# Creates a Yelp POSTGRESSQL database
 - Uses the open source Yelp dataset and inserts json files into SQL tables

## Table of contents 
- importing json into python using pandas tools
- importing json to postgresql database

### Storing JSON in PostgreSQL
- upon further research, it looks like we can store JSON directly in PostgreSQL without the traditional field format
    - [Storing JSON in PostgreSQL: A must-know feature] (https://www.blendo.co/blog/storing-json-in-postgresql/)
    - [Replacing EAV with JSONB in PostgreSQL*](https://coussej.github.io/2016/01/14/Replacing-EAV-with-JSONB-in-PostgreSQL/)

    *EAV = Entity,Attribute,Value (ie three tables connected with joins to get fields for the entity)


- find connection information 

>michaelkranz$ `psql`

>michaelkranz=# `CREATE DATABASE restaurants`

>michaelkranz=# `\c restaurants`

>restaurants=# `\conninfo`

> You are now connected to database "restaurants" as user "michaelkranz".
restaurants=# \conninfo
You are connected to database "restaurants" as user "michaelkranz" via socket in "/tmp" at port "5432".

- [CHAR and VARCHAR : no performance differences and character limits used to check and will return error if longer](https://www.postgresqltutorial.com/postgresql-char-varchar-text/)

- https://www.postgresql.org/docs/12/datatype-json.html

## TODO
- write sample queries extracting from json to ensure it works
- import every Yelp JSON
- refactor code 

In [3]:
import json 
import pandas as pd 
from re import sub

from sqlalchemy import create_engine,text
from sqlalchemy.engine.url import URL 
import psycopg2 #postgressql driver

from tqdm.notebook import tqdm

In [47]:
def get_json_records(json_file_object,to_df=True,x_lines_to_read=-1):
    '''
    read all lines (ie records) or specified number of lines from json file
    and return these lines or convert to dataframe (default)
    '''
    with json_file_object:
        if x_lines_to_read is -1:
            json_list = json_file_object.readlines()
        else:
            json_list = [json_file_object.readline() for i in range(x_lines_to_read)]

        if to_df:
            json_data = [json.loads(json_line) for json_line in json_list] 
            json_df = pd.DataFrame(json_data)
            return json_df
        else:
            return json_list

def get_json_record(json_file_object,to_series=True):

    '''read a single json line (ie record) and return as 
    the json string (default) or convert to series if specified
    '''

    json_str = json_file_object.readline()
    if to_series:
        return pd.Series(eval(json_str))
    else:
        return json_str

#format the columns/fields that will be jsonb
def stringify_json_records(series):
    '''
    converts a series of dicts into a stringified 
    set of json records (which is necessary format for json storage)
    for example single quotes are replaced by double quotes
    and the dict is converted into a single quote string.

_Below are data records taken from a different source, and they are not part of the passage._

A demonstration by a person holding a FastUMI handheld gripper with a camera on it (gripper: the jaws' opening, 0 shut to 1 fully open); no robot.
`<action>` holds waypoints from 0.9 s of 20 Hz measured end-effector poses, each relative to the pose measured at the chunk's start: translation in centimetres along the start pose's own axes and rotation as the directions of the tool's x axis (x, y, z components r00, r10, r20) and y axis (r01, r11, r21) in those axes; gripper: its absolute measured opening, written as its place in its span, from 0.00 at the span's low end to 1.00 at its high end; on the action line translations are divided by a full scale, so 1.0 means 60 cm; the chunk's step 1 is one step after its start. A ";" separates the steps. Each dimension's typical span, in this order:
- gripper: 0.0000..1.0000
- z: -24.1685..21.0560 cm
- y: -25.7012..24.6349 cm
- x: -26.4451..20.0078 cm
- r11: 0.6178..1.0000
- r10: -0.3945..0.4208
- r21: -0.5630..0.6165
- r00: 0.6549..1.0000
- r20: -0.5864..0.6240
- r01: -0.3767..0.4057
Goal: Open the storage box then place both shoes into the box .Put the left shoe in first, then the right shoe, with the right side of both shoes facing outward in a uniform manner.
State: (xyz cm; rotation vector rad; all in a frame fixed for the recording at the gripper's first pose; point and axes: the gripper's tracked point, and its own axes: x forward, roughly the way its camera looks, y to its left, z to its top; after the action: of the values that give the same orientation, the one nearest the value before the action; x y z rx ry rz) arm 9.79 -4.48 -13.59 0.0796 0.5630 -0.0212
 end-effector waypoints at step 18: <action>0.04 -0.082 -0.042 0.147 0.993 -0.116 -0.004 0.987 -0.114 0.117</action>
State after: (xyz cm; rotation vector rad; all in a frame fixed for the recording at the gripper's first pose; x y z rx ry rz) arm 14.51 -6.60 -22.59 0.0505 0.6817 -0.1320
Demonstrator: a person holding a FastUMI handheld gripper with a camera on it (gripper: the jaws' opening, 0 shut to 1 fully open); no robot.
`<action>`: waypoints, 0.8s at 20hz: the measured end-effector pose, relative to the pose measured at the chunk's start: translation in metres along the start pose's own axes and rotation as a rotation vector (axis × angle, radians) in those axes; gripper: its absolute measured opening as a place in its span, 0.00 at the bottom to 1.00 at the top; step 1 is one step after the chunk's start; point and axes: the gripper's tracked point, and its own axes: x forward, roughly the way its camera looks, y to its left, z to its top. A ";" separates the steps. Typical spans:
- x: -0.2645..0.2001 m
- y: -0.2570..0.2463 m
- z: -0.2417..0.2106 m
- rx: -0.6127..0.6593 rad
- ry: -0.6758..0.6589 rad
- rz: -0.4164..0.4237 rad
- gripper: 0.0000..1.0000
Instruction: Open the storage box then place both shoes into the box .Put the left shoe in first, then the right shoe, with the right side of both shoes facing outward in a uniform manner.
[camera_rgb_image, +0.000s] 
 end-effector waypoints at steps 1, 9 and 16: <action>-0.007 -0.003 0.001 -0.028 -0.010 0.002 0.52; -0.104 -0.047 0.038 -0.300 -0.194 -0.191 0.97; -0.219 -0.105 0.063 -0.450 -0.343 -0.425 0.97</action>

    Note: intended for use after json file converted to df and
    for nested json files
    '''
    if series.apply(lambda x: x is None or type(x) is dict).all():
       json_string_records = (
           series
           .apply(json.dumps)
           .apply(_restringify_nested_json_records) 
       )
    else:
        print("the series {} are not all dict records".format(series.name))
        json_string_records = series
    return json_string_records

def _restringify_nested_json_records(stringified_record):
    '''
    yelp open dataset has a nested (depth 2) json that is a string (invalid) and has single quotes
    rather than double quotes and should not have . need to change to be considered valid 
    json and inserted into postgressql table.
    '''
    #TODO: clean up with re.sub or replace booleans and nulls with proper json syntax (e.g., False is false and None is null)
    corrected_record = (
        stringified_record
        .replace('\"{','{') #nested json object should not have any quotes
        .replace('}\"','}')
        .replace('\'','\"') #change single to double quotes
        .replace('False,','\"False\",') #stringify booleans if not already
        .replace('True,','\"True\",')
        .replace('False}','\"False\"}') #end of dict boolean
        .replace('True}','\"True\"}')
        .replace('\"u\"','\"') #some records had double double quotes (ie "u"no"")
        .replace('\"\"','\"')
        .replace('None,','"None",') #stringify nones
        .replace('None}','"None"}')
    )
    return corrected_record


#functions to format for SQL-ready strings

def convert_to_sql_str(obj):
    '''
    if string : escape single quotes and/or make SQL quotes ($$), if not string : convert
    to string
    (see https://www.postgresqltutorial.com/dollar-quoted-string-constants/#:~:text=In%20PostgreSQL%2C%20you%20use%20single,doubling%20up%20the%20single%20quote.)
    '''
    if type(obj) is str:
        #if $ at end of string, will have have invalid triple $$$
        #% is a bind param variable
        obj_special_chars = obj.replace("$","$ ").replace("%","%%")
        obj_str = f"$${obj_special_chars}$$"
    else:
        obj_str = str(obj)
    return obj_str

def join_sql_str_values(sql_str_list):
    '''
    make valid values (ie record) for INSERT statement

    sql_str_list : iterable of strings 
    '''
    #convert every element to valid sql statements
    #join fields with ',' and wrap in '()' to 
    sql_str_values = "({})".format(",".join(sql_str_list))
    return sql_str_values 

## functions to create a sql table

def _make_sql_field_str(field_dict,sep=' '):
    '''turns a field name (key) and datatypes (value)
    into SQL statement. Note- the default space 
    is for CREATE TABLE fxn.
    '''
    formatted_list = [key + sep + val for key,val in field_dict.items()]
    formatted_str = '\n,'.join(formatted_list)
    return formatted_str

def make_create_sql_table_queries(table_name,field_dict):
    '''
    creates a string query that makes a table given a table name and set of variables with
    datatypes. 
    then creates a string query for the list of table, column, and datatype dataframe.

    table_name : str
    field_dict : dict of field names (key) and datatypes(value)
    '''
    #create sql statement strings
    drop_table_str = f"DROP TABLE IF EXISTS {table_name};"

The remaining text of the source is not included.